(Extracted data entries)
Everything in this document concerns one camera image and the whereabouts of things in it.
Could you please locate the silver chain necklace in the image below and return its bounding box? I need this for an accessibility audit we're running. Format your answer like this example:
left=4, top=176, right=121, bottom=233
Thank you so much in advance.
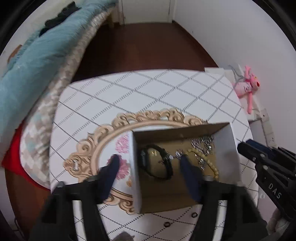
left=176, top=135, right=216, bottom=171

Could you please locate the cardboard box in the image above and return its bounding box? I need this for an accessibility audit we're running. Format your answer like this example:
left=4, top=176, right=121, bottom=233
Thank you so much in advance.
left=128, top=123, right=241, bottom=214

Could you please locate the black smart wristband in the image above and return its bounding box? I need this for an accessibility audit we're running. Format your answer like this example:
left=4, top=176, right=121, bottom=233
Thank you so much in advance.
left=137, top=144, right=174, bottom=181

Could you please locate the pink panther plush toy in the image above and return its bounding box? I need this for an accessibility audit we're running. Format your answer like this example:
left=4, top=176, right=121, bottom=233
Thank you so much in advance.
left=233, top=65, right=260, bottom=114

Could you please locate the patterned white tablecloth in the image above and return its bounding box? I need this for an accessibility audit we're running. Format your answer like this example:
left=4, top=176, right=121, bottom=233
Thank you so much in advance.
left=49, top=70, right=252, bottom=240

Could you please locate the checkered bed sheet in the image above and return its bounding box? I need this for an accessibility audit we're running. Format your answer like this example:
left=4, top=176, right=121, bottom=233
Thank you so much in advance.
left=20, top=8, right=113, bottom=189

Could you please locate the red blanket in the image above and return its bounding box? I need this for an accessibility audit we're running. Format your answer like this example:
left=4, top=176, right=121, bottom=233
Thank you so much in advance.
left=1, top=123, right=49, bottom=190

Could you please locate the light blue duvet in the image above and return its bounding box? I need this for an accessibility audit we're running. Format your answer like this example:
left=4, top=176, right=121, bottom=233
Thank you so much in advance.
left=1, top=1, right=117, bottom=146

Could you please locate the white door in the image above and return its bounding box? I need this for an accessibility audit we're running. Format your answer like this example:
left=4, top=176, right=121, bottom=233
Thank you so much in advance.
left=118, top=0, right=176, bottom=25

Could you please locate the black clothing on bed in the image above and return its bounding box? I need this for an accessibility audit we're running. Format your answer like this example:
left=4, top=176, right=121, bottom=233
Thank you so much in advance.
left=39, top=1, right=80, bottom=37

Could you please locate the white wall power strip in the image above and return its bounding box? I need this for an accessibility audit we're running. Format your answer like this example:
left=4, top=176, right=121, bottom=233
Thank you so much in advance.
left=261, top=109, right=277, bottom=148

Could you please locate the wooden bead bracelet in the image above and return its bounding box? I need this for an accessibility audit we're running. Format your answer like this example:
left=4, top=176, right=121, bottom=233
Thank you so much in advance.
left=186, top=148, right=220, bottom=180

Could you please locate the brown item by wall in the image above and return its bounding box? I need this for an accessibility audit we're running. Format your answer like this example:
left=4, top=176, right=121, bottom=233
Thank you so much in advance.
left=7, top=45, right=22, bottom=63

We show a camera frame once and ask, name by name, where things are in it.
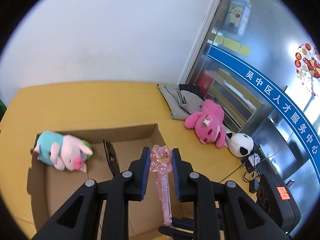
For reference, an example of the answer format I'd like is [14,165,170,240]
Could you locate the pink pig plush toy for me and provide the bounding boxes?
[30,131,93,173]

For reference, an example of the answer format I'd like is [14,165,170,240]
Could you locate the black device orange sticker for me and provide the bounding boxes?
[257,173,301,234]

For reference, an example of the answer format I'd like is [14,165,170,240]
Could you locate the pink plastic wand pen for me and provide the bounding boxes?
[150,145,172,226]

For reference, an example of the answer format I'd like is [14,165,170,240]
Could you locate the black cables bundle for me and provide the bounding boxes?
[217,152,276,194]

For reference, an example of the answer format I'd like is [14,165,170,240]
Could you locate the panda plush toy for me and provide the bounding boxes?
[226,132,254,158]

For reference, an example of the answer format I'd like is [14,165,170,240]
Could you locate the magenta bear plush toy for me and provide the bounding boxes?
[184,99,226,148]

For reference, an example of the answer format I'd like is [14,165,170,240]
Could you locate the grey folded cloth bag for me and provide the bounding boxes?
[157,84,204,120]

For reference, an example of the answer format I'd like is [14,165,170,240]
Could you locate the black sunglasses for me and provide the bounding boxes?
[103,140,120,177]

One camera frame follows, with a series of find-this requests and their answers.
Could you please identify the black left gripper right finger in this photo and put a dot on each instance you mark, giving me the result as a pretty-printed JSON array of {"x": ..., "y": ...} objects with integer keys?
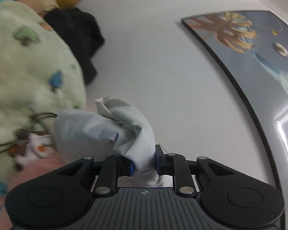
[{"x": 176, "y": 166}]

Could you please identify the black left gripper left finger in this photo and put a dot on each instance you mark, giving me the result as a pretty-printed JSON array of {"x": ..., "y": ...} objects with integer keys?
[{"x": 113, "y": 167}]

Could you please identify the white t-shirt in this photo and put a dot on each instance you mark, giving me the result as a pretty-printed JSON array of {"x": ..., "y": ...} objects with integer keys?
[{"x": 116, "y": 128}]

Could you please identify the green fleece blanket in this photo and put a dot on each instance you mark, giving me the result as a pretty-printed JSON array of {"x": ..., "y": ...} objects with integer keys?
[{"x": 38, "y": 74}]

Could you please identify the black garment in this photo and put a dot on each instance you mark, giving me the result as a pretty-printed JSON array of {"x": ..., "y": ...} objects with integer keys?
[{"x": 81, "y": 33}]

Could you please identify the framed leaf painting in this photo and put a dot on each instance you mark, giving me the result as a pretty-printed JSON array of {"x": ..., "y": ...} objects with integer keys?
[{"x": 251, "y": 47}]

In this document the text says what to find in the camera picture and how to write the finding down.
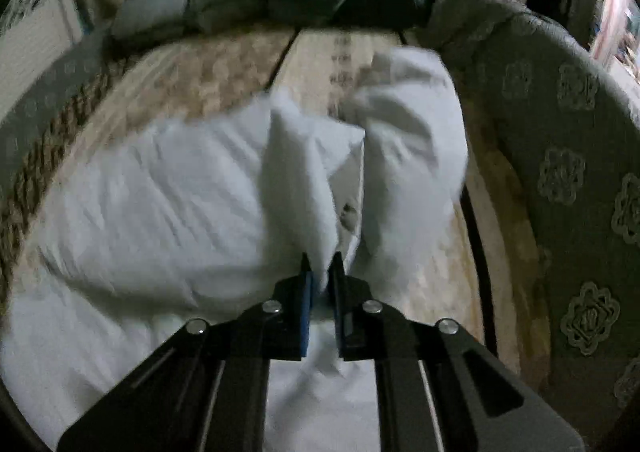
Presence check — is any floral patterned bed blanket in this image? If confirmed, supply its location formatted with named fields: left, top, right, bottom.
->
left=1, top=30, right=550, bottom=388

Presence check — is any light grey puffer jacket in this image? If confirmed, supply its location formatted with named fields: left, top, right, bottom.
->
left=1, top=47, right=468, bottom=446

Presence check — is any white wardrobe sliding door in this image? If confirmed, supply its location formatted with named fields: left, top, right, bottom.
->
left=1, top=0, right=84, bottom=115

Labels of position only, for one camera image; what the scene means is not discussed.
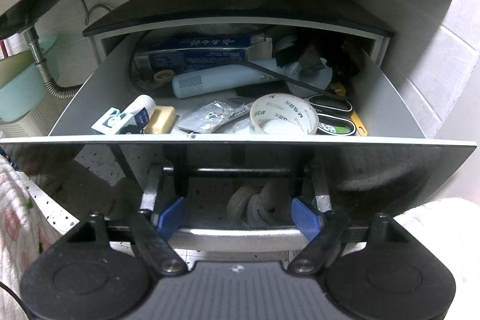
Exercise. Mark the silver foil packet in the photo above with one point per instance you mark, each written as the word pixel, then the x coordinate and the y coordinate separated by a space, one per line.
pixel 212 116

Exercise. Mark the black handled scissors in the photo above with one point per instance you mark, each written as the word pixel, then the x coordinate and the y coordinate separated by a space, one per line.
pixel 334 116

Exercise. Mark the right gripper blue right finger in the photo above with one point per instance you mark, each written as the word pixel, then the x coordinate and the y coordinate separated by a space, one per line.
pixel 307 221

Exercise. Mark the white small bottle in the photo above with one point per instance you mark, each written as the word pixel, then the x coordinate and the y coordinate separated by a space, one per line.
pixel 141 110

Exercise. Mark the black upper drawer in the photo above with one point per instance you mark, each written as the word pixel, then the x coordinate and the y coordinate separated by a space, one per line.
pixel 344 13

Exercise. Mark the dark blue long box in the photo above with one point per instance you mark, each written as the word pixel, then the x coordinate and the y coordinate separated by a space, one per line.
pixel 185 54

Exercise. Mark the yellow utility knife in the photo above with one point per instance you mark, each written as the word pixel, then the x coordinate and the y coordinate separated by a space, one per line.
pixel 354 110

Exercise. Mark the black glossy front drawer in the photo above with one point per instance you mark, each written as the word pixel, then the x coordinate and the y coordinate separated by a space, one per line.
pixel 392 169

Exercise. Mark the yellow eraser block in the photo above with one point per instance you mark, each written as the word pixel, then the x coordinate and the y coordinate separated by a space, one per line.
pixel 162 120

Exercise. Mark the clear packing tape roll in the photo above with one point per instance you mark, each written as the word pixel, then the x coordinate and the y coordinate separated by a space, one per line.
pixel 283 114

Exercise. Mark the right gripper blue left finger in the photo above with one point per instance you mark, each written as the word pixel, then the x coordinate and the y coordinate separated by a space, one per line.
pixel 171 218

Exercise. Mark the mint green plastic basin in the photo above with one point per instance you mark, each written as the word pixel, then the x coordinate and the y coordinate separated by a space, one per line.
pixel 22 87

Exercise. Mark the blue white small box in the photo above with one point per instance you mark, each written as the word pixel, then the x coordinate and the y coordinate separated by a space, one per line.
pixel 112 122

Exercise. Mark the white slatted plastic bin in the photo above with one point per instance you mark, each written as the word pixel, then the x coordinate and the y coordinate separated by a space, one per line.
pixel 37 122

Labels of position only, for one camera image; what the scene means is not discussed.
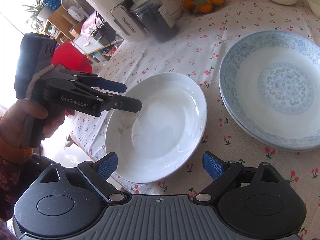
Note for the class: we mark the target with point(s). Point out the red chair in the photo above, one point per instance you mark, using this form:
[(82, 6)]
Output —
[(71, 58)]

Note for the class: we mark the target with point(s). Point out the blue patterned porcelain plate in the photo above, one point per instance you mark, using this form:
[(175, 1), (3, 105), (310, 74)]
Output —
[(269, 83)]

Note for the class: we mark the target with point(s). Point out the orange patterned sleeve forearm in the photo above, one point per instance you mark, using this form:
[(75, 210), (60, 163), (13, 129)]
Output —
[(12, 160)]

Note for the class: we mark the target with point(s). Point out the plain white plate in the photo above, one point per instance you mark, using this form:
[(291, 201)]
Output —
[(156, 141)]

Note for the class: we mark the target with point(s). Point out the cherry print tablecloth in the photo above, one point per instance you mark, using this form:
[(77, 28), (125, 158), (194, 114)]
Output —
[(197, 52)]

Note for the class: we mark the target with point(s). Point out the dark glass jar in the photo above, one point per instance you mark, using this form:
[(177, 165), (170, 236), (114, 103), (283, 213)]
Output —
[(157, 19)]

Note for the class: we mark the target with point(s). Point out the person left hand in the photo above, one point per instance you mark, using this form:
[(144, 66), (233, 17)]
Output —
[(12, 121)]

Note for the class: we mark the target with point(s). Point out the wooden shelf unit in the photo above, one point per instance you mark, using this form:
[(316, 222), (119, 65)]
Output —
[(69, 23)]

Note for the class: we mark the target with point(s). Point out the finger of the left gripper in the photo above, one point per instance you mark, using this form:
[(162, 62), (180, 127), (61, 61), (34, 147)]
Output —
[(119, 102), (107, 83)]

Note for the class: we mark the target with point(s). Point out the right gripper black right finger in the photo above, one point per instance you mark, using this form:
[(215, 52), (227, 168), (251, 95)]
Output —
[(224, 175)]

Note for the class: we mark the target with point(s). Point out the medium cream bowl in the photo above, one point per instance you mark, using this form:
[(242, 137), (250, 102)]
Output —
[(315, 7)]

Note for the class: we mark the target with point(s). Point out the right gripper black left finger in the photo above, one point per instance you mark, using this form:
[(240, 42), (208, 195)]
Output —
[(97, 174)]

#### How to complete this task
Check each line above for the string "patterned" and copy those that have it.

#### Exercise answer
Could you please locate the patterned white tablecloth in the image above and return its bounding box? I need this for an accessibility audit we're running. Format your answer like this example:
Presence check — is any floral patterned bed blanket in this image? If confirmed, supply its location formatted with named fields: left, top, right, bottom.
Note for the class: we mark the target with point(s). Point out the blue patterned porcelain plate in the photo above, one point per instance you mark, using this form:
Note for the class: we mark the target with point(s). Point out the orange patterned sleeve forearm in the photo above, one point per instance you mark, using this form:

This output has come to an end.